Quadrupole mass filter operation with dipole direct current and quadrupole radiofrequency excitation.

RATIONALE: For mass analysis, a quadrupole mass filter (QMF) usually operates at the upper tip of the first stability region. We introduce a new mode of QMF operation with dipole direct current (dc) and with auxiliary quadrupole excitation. Before experimental investigation of this mode, we have carried out numerical simulations of this process.

METHODS: Based on the analytical description of the equations of ion motion and mapping of stability islands, ion trajectory calculations are used to calculate peak shapes or mass filter transmission contours. Ions are given Gaussian distributions of initial positions in x and y, and thermal initial velocity distributions. The effects of the dipole dc in the y direction and auxiliary quadrupole excitation in the x and y directions are modeled.

RESULTS: We find that, with dipole dc excitation, the working area of the first stability region decreases and a new y stability boundary follows a βy line. This allows control of the resolution with the removal of the low-mass tail of a peak thereby improving the isotopic abundance sensitivity by about two orders of magnitude. The operation of a QMF with high resolution (about 5000) and high transmission (20-25%) and with a relatively short sorting time of ions n = 150 radiofrequency (rf) cycles based on the use of dipole dc and quadrupole excitation is shown.

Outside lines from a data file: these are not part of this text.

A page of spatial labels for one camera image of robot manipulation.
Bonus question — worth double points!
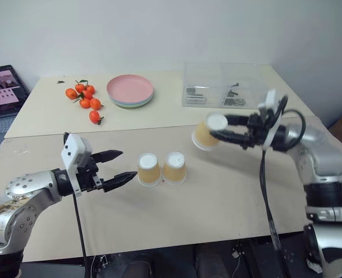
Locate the pink plastic plate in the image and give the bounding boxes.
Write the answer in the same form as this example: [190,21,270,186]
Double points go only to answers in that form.
[106,75,155,103]

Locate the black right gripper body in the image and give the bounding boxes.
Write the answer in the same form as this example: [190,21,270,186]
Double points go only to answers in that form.
[241,112,272,151]

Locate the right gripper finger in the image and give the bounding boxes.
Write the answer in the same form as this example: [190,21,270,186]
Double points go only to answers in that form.
[209,129,249,146]
[224,114,251,126]

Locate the thin cable with white plug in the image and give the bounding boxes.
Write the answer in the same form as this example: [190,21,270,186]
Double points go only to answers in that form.
[230,242,247,278]

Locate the dark rounded shape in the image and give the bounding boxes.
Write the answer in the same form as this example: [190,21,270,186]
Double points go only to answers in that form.
[123,251,158,278]

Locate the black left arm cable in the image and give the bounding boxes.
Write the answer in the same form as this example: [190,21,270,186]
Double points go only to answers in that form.
[63,131,89,260]

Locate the open grey laptop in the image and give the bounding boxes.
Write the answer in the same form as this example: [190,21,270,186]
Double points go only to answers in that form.
[0,64,30,155]

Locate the light green plastic plate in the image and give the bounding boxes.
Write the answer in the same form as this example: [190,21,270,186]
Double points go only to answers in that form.
[112,97,154,110]

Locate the clear plastic compartment box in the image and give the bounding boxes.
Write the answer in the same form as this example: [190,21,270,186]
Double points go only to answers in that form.
[183,61,276,109]

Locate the tan paper cup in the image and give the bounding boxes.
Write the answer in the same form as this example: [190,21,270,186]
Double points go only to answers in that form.
[191,113,229,152]
[162,151,187,185]
[136,152,163,187]

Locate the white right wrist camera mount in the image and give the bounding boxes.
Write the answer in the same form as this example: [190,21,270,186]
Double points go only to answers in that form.
[257,89,283,147]

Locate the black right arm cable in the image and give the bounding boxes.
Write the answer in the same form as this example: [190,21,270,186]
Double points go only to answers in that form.
[259,94,307,278]

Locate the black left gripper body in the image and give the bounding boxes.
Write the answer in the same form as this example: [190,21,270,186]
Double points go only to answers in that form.
[77,157,105,193]

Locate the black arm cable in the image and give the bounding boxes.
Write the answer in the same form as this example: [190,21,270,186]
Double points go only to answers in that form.
[63,131,89,260]
[259,94,307,278]

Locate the dark metal parts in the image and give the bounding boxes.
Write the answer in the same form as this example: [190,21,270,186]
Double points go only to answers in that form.
[223,89,246,106]
[185,86,207,104]

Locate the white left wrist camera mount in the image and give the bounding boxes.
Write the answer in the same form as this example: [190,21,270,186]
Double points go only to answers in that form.
[60,133,93,197]

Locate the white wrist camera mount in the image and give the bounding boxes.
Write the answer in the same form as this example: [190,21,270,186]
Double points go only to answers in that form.
[257,89,283,147]
[60,133,93,197]

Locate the light blue plastic plate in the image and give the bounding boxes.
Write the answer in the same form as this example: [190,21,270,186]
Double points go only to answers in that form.
[109,93,155,107]

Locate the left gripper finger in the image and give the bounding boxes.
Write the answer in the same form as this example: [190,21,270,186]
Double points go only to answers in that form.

CONCLUSIONS: A new mode of QMF operation with dipole direct current (dc) and with an auxiliary quadrupole is discussed. Using dc excitation allows control of the resolution with the removal of the low-mass tail of a peak. The method of operation of a quadrupole mass filter with high resolution (about 5000) and high transmission (20-25%) and a relatively short sorting time (150 rf cycles) based on the use of dipole dc and on quadrupole excitation is shown.